Controversial plans to build an overhead power line through Scotland are both necessary and cost effective, an inquiry was told yesterday.
The scheme is also “demonstrably more economic” than putting the line underground, according to the would-be developers.
They warned that if parts of the line had to be buried, the whole scheme would have to be re-evaluated because of the extra costs involved.
The inquiry opened in Perth into proposals to replace the existing 137-mile electricity transmission line between Beauly near Inverness, and Denny, near Stirling, to help take power from planned renewable energy developments.
But the scheme by Scottish Hydro Electric Transmission (SHETL), a subsidiary of Scottish & Southern Energy (SSE); and SP Transmission, a subsidiary of ScottishPower, has met objections from the five planning authorities involved – Highland, Perth and Kinross, Stirling and Falkirk councils, and the Cairngorms National Park Authority.
More than 17,000 people have also protested and a number of campaign groups have been formed to fight the plans, claiming the new line will threaten health, landscape, tourism, wildlife and property values.
The proposed £320 million, 400,000-volt transmission line would replace the 132,000-volt line. It would use about 600 pylons – some 200 fewer than in the one it will replace – but they will be more than 20 metres higher at 67 metres (200ft).
The inquiry’s first witness, David Densley, SHETL’s regulations manager, said the energy regulator Ofgem had considered the plan and seen it as necessary and economic.
He said the planned overhead route was demonstrably more economic than going underground, as campaigners are calling for.
Mr Densley said the electricity companies would recoup the cost of the upgrade over 20 years. However, if the inquiry reporters decided some or all of the line had to be put underground, the companies would have to return to Ofgem to seek approval for more funding.
He said that as Ofgem’s main concern was to protect prices to customers, the regulator would be keen to cap the cost as ultimately this would find its way back on to electricity bills.
The inquiry is set to become the longest ever in Scotland, with 29 weeks set aside over the next 11 months, and will cost an estimated £10 million.
The first eight weeks will be taken up with SHETL making the case for the upgrade. The inquiry will then move to Inverness in May and June; Kingussie in August and September; back to Perth during October and November; and then Stirling in November and December.

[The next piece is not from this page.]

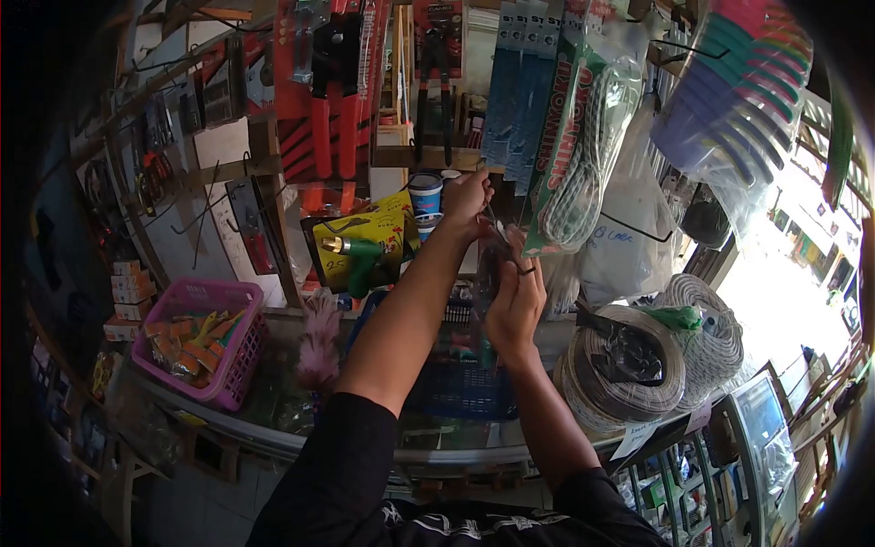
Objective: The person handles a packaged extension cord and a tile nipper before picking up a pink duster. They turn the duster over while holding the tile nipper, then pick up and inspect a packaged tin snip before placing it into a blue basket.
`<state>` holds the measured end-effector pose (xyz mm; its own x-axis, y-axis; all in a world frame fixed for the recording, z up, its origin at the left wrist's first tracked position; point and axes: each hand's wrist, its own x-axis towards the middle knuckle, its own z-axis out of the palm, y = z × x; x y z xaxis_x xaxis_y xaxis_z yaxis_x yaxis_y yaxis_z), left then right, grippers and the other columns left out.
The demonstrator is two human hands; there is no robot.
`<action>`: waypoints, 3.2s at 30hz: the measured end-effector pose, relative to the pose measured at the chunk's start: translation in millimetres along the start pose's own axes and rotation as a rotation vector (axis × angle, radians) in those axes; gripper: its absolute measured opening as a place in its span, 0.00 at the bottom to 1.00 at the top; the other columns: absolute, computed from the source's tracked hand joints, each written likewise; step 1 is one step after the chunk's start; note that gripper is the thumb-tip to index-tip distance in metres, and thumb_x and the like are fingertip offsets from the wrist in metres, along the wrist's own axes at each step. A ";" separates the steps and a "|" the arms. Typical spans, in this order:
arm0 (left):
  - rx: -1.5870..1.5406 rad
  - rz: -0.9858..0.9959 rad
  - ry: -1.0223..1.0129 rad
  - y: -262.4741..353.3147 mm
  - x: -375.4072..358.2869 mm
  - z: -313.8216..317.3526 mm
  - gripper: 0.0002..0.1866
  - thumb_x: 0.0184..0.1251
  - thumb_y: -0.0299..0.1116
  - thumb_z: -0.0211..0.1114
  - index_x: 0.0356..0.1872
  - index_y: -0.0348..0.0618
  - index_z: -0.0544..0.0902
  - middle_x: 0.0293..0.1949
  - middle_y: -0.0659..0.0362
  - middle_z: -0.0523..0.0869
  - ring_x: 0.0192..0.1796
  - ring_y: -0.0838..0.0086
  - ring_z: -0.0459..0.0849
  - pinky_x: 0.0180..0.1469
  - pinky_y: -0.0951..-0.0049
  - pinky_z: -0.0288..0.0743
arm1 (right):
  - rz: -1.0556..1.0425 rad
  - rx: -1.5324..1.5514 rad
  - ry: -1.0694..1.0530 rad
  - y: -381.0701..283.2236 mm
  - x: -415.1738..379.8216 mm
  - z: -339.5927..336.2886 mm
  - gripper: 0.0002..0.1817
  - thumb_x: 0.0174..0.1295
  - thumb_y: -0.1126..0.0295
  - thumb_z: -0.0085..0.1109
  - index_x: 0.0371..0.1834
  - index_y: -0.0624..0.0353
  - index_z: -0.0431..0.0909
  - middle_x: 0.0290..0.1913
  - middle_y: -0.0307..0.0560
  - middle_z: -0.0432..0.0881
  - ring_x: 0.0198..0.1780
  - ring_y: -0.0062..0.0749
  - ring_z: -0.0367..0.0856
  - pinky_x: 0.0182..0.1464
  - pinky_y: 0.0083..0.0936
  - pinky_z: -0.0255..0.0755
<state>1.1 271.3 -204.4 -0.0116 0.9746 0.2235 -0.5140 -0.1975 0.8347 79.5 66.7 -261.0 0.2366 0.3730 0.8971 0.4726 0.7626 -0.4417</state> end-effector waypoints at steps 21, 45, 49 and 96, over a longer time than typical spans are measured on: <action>-0.202 0.037 -0.030 -5.2 45.1 -2.5 0.07 0.71 0.22 0.71 0.42 0.27 0.84 0.41 0.48 0.91 0.40 0.70 0.93 0.40 0.79 0.90 | -0.089 -0.014 -0.062 -19.2 30.9 18.4 0.21 0.72 0.89 0.50 0.62 0.63 0.85 0.59 0.57 0.90 0.62 0.47 0.90 0.61 0.36 0.82; -0.072 -0.052 -0.175 -16.9 52.3 -19.9 0.17 0.78 0.35 0.69 0.58 0.33 0.82 0.55 0.52 0.89 0.57 0.69 0.89 0.57 0.76 0.86 | -0.093 -0.038 -0.095 -19.4 19.7 17.6 0.27 0.69 0.90 0.56 0.70 0.61 0.79 0.65 0.60 0.86 0.65 0.51 0.88 0.62 0.37 0.84; 0.090 -0.101 -0.189 6.4 3.7 -14.6 0.28 0.85 0.50 0.59 0.68 0.33 0.79 0.65 0.53 0.86 0.62 0.68 0.87 0.62 0.71 0.80 | -0.011 -0.018 -0.108 -16.4 17.5 6.4 0.26 0.72 0.88 0.55 0.72 0.63 0.79 0.65 0.59 0.87 0.66 0.47 0.87 0.64 0.35 0.81; 0.718 0.484 -0.185 -37.2 -183.2 -90.7 0.14 0.76 0.30 0.70 0.57 0.35 0.84 0.48 0.55 0.93 0.49 0.72 0.91 0.51 0.71 0.81 | 0.355 -0.391 -0.370 14.0 -45.8 -92.3 0.27 0.71 0.65 0.69 0.67 0.72 0.80 0.56 0.73 0.86 0.59 0.64 0.87 0.61 0.45 0.80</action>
<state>-55.5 109.6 -322.1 0.0826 0.7465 0.6602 0.1741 -0.6631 0.7280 153.7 11.5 -308.7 0.1599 0.7780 0.6075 0.7102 0.3367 -0.6182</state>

Before evidence started yesterday Colin Hood, SSE’s operating officer, said
: “We believe (the plans) are strongly founded and will eventually receive the go-ahead. It is vital that they do, because the country’s goals for greener and more indigenous sources of energy depend on it.”
However, it has been claimed the inquiry will waste time and money and discredit the planning system.
Highland Council has questioned whether communities and pressure groups will be able to attend much of the inquiry and be properly represented.